グレーな彼女と僕のブルー
 どこか意外な様子で目を(しばたた)き、叔母さんは口元に手を当てていた。幾らか潤んだ涙を引っ込めるようにして笑い、「そう」と二、三度頷いていた。

 去年がどうだったのかは知らないが、紗里が留年したことで何かしらわだかまりがあったのかもしれない、そう思えてならなかった。

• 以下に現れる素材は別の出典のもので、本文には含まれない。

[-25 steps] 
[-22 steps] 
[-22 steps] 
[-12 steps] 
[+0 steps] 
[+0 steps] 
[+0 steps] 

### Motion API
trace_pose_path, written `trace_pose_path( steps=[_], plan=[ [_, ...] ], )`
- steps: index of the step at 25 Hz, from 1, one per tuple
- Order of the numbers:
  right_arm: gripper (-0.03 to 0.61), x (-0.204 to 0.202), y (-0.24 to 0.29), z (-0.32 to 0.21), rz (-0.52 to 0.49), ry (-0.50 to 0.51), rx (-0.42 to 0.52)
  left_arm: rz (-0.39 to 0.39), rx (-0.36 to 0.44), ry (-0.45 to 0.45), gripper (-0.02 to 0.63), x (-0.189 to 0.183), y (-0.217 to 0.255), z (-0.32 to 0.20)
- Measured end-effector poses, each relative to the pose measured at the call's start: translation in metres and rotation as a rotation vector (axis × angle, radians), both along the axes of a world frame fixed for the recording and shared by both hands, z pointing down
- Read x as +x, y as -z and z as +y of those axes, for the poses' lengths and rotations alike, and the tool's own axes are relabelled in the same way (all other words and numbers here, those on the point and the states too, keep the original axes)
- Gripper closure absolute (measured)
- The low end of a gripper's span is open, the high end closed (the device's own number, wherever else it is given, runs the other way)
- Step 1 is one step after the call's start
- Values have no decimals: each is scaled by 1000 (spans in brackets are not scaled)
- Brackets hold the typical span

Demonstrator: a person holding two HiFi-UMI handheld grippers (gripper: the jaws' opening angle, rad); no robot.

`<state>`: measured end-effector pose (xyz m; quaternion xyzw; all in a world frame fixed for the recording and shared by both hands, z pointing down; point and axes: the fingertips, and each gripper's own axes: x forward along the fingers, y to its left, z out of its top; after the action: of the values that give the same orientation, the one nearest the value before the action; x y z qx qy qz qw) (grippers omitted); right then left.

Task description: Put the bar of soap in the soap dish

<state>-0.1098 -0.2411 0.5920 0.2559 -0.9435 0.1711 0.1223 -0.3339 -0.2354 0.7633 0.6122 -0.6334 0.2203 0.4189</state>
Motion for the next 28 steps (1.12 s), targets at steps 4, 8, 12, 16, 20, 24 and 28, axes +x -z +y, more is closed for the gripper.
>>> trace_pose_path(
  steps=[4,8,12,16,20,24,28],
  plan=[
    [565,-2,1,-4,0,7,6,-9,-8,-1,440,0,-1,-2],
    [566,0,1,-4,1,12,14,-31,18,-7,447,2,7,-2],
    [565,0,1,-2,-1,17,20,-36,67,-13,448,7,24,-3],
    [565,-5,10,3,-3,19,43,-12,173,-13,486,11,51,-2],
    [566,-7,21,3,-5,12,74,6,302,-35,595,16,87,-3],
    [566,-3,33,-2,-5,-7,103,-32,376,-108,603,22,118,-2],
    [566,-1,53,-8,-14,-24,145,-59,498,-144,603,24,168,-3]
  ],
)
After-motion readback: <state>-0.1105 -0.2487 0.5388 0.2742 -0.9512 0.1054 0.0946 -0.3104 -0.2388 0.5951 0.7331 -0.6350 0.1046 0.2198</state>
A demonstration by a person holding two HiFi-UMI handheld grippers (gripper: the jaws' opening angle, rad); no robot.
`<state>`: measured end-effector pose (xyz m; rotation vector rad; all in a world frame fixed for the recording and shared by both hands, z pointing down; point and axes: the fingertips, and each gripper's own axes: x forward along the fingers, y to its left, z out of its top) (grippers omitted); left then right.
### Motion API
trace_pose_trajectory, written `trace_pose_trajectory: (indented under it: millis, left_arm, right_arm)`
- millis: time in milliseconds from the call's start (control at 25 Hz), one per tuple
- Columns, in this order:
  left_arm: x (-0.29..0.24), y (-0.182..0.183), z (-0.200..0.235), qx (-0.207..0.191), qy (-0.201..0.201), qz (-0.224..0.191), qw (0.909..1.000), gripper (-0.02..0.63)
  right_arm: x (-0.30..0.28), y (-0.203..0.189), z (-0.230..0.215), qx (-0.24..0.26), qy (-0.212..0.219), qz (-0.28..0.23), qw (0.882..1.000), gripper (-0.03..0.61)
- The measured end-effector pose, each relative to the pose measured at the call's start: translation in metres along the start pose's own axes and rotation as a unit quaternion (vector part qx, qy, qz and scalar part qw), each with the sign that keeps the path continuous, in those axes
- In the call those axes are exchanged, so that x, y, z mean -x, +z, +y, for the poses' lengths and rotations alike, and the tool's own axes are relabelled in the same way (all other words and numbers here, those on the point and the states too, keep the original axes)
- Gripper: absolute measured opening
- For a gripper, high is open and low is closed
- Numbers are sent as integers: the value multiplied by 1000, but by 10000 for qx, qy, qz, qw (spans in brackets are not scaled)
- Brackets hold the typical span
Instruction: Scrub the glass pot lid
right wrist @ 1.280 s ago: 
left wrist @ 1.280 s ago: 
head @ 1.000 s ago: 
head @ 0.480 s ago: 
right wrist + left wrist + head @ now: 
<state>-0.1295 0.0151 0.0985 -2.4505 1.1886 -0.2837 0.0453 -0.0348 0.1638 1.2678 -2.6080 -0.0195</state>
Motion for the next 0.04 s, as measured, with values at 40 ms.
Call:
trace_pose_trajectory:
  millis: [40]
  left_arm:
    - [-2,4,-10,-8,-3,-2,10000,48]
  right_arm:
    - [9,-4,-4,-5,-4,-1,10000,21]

 思えば何が理由で紗里は留年したのか。気にならないと言ったら嘘になる。

 病気かなにか、もしくはイジメなんかで不登校になったのかもしれない。

 正直なところ、あいつは変だ。年上の余裕みたいなやつをいつでも感じさせるし、ーーまぁ実際、年上なのだがーー僕の予想を遥かに上回って行動する。

 学校ではどうなんだろう?

 今まであまり意識して見てこなかったけれど、やはり周りから浮いているんだろうか?

 あの未来予知みたいな突拍子もない行動はいつからだ……?

 不意にコンコン、と部屋の扉をノックされ、思考が中断する。目の前のノートは数行の英文を書いただけで、放置されていた。

「はい」と返事をすると、ためらいがちに扉が開いた。

「恭ちゃん、お風呂あいたよ?」

「……分かった」

 幾らかシャンプーの香りを残し、扉が閉ざされる。